TO DO: Set the listing down exactly; no pictures.

DATASET SECTION:
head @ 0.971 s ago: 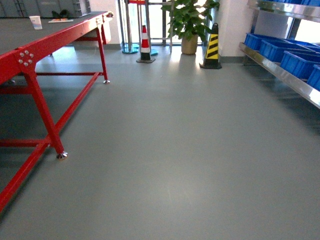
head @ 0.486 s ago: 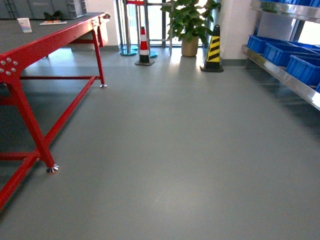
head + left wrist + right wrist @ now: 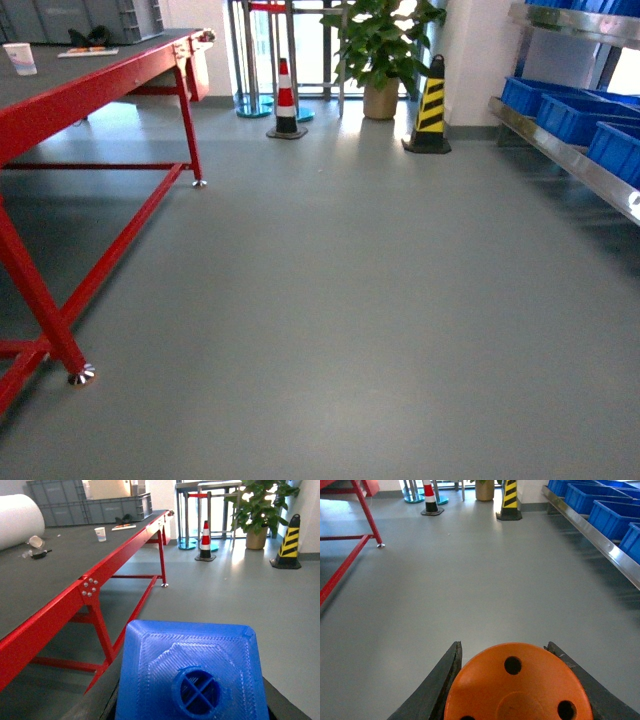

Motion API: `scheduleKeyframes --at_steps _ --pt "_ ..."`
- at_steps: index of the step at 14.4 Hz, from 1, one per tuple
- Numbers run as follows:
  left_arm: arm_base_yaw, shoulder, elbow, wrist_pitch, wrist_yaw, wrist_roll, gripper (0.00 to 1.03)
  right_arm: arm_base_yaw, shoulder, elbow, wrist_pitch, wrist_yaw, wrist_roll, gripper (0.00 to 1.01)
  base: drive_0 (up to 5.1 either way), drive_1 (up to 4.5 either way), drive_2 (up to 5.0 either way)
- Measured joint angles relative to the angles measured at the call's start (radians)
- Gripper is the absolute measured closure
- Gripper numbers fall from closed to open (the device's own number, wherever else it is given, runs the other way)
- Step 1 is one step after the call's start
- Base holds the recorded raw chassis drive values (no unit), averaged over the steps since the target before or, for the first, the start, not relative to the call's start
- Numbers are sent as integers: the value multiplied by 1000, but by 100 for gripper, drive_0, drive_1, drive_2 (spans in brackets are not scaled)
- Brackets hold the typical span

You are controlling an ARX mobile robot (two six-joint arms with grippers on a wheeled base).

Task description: Sort blue parts and orange caps into right shelf containers

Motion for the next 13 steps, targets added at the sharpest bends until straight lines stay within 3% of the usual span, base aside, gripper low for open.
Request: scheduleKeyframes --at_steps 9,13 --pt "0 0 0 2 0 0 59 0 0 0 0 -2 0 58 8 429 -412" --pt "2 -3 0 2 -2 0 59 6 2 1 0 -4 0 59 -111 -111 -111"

SOLUTION FOR THIS EXERCISE:
head @ 0.971 s ago: 
head @ 0.486 s ago: 
head + left wrist + right wrist @ now: 

Motion API: `scheduleKeyframes --at_steps _ --pt "_ ..."`
- at_steps: index of the step at 14.4 Hz, from 1, one per tuple
- Numbers run as follows:
  left_arm: arm_base_yaw, shoulder, elbow, wrist_pitch, wrist_yaw, wrist_roll, gripper (0.00 to 1.03)
  right_arm: arm_base_yaw, shoulder, elbow, wrist_pitch, wrist_yaw, wrist_roll, gripper (0.00 to 1.01)
  base: drive_0 (up to 5.1 either way), drive_1 (up to 4.5 either way), drive_2 (up to 5.0 either way)
- Measured joint angles relative to the angles measured at the call's start (radians)
- Gripper is the absolute measured closure
- Gripper numbers fall from closed to open (the device's own number, wherever else it is given, runs the other way)
- Step 1 is one step after the call's start
- Base holds the recorded raw chassis drive values (no unit), averaged over the steps since the target before or, for the first, the start, not relative to the call's start
- Numbers are sent as integers: the value multiplied by 1000, but by 100 for gripper, drive_0, drive_1, drive_2 (spans in brackets are not scaled)
- Brackets hold the typical span

You are controlling an ARX mobile robot (two six-joint arms with grippers on a wheeled base).

Task description: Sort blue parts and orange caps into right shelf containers

Motion for the next 13 steps, targets added at the sharpest bends until straight lines stay within 3% of the usual span, base aside, gripper low for open.
Request: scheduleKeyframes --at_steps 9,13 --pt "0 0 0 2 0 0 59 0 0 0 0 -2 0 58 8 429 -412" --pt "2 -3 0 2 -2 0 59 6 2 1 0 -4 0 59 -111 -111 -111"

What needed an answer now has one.